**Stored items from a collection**
━━━━━━━━━━

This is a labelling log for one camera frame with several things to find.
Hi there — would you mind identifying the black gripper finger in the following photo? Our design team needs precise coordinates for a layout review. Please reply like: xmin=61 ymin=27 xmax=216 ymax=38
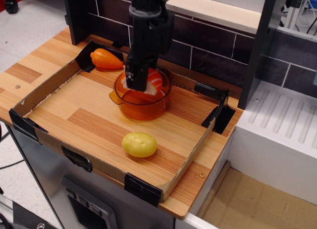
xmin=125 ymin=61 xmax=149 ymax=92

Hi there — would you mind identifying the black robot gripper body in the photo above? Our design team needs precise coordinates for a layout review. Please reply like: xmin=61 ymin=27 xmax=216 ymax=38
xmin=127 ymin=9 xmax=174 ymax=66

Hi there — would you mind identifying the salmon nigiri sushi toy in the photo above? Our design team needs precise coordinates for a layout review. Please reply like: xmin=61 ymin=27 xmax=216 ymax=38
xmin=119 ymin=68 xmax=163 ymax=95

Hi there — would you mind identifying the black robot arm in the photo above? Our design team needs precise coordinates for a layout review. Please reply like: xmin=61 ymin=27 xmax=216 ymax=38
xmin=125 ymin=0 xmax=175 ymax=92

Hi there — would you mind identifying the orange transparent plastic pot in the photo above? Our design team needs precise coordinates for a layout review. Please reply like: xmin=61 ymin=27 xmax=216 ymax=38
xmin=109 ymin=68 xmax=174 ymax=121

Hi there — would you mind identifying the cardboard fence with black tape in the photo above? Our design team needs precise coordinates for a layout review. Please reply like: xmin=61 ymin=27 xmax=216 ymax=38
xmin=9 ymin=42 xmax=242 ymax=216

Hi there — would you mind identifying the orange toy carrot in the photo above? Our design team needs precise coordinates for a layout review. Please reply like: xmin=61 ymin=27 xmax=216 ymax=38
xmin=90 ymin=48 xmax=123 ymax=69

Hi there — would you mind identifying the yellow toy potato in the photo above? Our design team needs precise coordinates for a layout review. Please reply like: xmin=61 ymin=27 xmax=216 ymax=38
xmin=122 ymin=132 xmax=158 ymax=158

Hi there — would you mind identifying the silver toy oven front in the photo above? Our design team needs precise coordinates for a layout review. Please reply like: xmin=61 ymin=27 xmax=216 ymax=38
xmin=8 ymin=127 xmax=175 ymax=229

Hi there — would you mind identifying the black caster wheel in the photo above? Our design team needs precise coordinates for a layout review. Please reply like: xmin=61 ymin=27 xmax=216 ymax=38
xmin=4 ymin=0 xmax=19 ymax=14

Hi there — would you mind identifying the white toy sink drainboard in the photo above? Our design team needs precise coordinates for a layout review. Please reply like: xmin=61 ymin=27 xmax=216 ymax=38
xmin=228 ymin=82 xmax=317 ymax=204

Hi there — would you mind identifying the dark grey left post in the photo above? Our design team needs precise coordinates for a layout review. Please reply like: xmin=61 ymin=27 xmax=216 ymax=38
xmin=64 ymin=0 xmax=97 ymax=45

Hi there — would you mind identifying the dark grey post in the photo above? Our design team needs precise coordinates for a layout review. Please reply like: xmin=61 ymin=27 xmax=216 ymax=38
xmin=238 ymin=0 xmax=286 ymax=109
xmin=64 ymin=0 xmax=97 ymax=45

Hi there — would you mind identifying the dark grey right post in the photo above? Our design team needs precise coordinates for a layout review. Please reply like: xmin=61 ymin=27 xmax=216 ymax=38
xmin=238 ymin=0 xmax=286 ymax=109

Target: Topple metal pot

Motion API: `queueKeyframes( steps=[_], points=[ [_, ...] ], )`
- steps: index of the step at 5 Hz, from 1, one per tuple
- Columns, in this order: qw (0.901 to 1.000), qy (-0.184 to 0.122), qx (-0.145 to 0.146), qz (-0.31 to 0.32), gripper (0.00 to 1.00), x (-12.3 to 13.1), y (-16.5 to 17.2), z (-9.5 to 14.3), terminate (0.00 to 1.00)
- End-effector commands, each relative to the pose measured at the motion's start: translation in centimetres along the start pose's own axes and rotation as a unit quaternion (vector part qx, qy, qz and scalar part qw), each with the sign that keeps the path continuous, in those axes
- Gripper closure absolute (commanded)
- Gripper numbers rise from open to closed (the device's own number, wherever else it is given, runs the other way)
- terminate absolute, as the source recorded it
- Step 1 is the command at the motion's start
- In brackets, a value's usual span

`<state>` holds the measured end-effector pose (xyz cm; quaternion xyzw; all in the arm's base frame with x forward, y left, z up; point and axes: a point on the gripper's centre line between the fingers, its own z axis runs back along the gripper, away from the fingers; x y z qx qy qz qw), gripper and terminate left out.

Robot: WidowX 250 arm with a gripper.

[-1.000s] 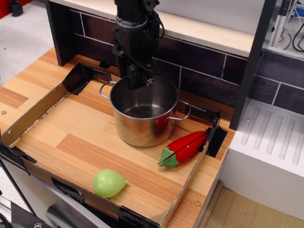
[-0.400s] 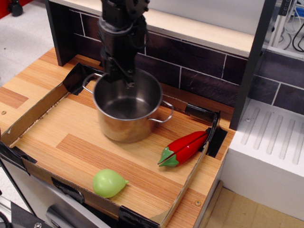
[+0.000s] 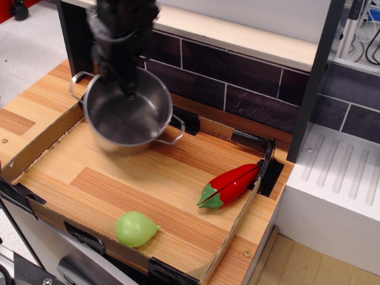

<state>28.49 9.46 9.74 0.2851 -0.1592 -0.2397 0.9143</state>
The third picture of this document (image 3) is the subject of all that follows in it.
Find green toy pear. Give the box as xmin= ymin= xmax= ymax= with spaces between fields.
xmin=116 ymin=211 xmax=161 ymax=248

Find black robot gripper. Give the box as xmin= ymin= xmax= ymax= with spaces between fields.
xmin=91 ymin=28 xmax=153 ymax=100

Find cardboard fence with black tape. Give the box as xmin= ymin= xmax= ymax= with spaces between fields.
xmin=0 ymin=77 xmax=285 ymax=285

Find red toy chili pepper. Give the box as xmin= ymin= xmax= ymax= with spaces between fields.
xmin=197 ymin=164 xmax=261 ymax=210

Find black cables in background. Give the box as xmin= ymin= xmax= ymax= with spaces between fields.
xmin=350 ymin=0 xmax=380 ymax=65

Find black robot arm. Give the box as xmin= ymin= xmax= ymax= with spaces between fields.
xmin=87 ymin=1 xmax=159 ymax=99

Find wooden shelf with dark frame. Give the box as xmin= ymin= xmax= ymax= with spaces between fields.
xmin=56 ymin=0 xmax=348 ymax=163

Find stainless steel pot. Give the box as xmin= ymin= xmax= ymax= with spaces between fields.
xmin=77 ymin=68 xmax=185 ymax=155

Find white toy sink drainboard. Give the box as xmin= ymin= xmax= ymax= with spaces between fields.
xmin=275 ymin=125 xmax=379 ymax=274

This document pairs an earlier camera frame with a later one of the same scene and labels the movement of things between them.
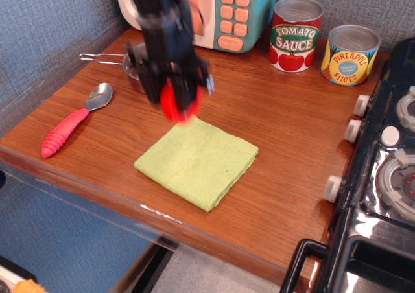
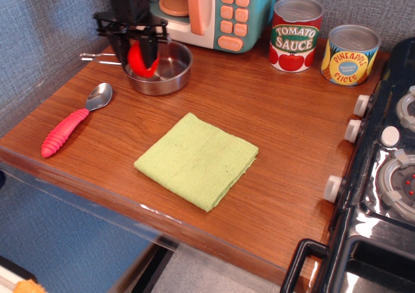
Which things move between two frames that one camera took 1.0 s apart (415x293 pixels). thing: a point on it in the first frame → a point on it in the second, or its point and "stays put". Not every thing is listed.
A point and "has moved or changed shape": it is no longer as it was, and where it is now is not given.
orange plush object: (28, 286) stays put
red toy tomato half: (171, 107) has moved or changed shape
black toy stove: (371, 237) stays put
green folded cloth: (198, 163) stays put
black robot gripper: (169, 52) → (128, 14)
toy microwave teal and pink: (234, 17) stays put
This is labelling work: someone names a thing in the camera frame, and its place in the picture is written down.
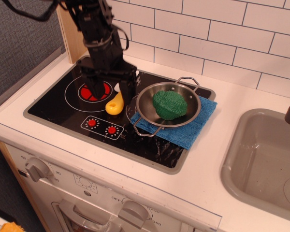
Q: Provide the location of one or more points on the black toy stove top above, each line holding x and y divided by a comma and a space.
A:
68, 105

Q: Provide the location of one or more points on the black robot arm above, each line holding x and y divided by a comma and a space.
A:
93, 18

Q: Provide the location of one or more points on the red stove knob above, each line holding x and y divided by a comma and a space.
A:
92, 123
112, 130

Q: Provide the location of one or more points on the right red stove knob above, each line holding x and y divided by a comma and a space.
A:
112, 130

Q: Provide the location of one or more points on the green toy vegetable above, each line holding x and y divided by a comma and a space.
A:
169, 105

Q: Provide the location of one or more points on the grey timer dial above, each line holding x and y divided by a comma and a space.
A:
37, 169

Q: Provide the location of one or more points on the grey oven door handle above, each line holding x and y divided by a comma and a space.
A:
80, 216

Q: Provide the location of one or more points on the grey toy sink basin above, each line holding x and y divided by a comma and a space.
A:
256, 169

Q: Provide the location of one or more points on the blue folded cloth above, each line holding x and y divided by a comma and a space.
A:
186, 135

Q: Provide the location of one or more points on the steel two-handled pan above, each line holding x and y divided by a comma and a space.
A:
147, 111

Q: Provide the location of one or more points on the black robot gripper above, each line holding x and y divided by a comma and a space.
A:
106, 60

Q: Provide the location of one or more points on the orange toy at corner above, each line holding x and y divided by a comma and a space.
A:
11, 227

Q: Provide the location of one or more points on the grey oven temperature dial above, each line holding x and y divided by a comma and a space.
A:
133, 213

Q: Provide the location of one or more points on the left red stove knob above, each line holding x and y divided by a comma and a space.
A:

━━━━━━━━━━

**Task directions**
Locate the lines above that contain "state" and copy them.

**Answer area**
`<state>` holds the measured end-effector pose (xyz cm; quaternion xyzw; all in the arm's base frame with x forward, y left, z up; point and axes: a point on the gripper's centre line between the fingers, its own z axis runs back along the gripper, away from the fingers; x y z qx qy qz qw), gripper and terminate left out.
<state>28.49 9.46 9.74 0.2851 -0.1592 -0.2397 0.9143</state>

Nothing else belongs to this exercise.